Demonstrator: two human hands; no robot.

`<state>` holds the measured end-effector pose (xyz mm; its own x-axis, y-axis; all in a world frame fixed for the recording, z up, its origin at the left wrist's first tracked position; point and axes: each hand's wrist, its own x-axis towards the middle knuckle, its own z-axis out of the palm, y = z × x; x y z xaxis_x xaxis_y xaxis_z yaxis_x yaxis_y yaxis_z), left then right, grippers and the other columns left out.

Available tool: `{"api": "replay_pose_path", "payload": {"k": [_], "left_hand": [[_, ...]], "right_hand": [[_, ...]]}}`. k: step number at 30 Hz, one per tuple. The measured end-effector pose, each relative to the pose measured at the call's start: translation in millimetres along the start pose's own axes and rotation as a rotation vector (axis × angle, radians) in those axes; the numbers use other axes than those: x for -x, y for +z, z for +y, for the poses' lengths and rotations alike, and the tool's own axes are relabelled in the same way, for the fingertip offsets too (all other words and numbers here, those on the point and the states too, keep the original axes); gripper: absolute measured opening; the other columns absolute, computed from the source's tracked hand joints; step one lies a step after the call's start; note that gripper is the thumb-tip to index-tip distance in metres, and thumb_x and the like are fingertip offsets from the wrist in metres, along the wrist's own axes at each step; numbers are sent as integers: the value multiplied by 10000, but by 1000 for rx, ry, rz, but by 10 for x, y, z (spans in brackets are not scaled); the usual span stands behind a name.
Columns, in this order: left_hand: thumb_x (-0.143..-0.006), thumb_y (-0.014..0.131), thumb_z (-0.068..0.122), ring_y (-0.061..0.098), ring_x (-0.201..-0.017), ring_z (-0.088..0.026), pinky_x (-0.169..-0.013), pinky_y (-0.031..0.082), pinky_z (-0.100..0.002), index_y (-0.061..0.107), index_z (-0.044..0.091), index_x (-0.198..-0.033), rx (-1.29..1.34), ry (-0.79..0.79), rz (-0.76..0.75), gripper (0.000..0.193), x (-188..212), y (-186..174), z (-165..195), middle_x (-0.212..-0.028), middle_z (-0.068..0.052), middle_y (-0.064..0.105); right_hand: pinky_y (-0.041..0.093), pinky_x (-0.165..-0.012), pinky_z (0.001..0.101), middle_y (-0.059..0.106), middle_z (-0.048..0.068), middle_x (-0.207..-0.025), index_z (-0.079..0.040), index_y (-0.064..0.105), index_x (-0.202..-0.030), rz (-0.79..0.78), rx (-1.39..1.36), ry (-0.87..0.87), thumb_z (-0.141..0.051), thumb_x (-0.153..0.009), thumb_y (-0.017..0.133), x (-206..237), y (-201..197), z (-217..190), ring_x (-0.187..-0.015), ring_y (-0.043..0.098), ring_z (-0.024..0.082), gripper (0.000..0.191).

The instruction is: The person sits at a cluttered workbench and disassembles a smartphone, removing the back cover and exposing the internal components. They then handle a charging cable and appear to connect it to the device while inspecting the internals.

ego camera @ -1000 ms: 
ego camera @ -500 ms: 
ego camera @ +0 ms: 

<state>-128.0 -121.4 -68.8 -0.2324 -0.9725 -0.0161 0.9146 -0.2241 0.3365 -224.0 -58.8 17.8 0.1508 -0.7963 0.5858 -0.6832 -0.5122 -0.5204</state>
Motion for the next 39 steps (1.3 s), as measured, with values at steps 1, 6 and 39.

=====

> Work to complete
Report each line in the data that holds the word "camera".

> Answer area
ego camera @ -1000 ms: 
ego camera @ -500 ms: 
ego camera @ +0 ms: 

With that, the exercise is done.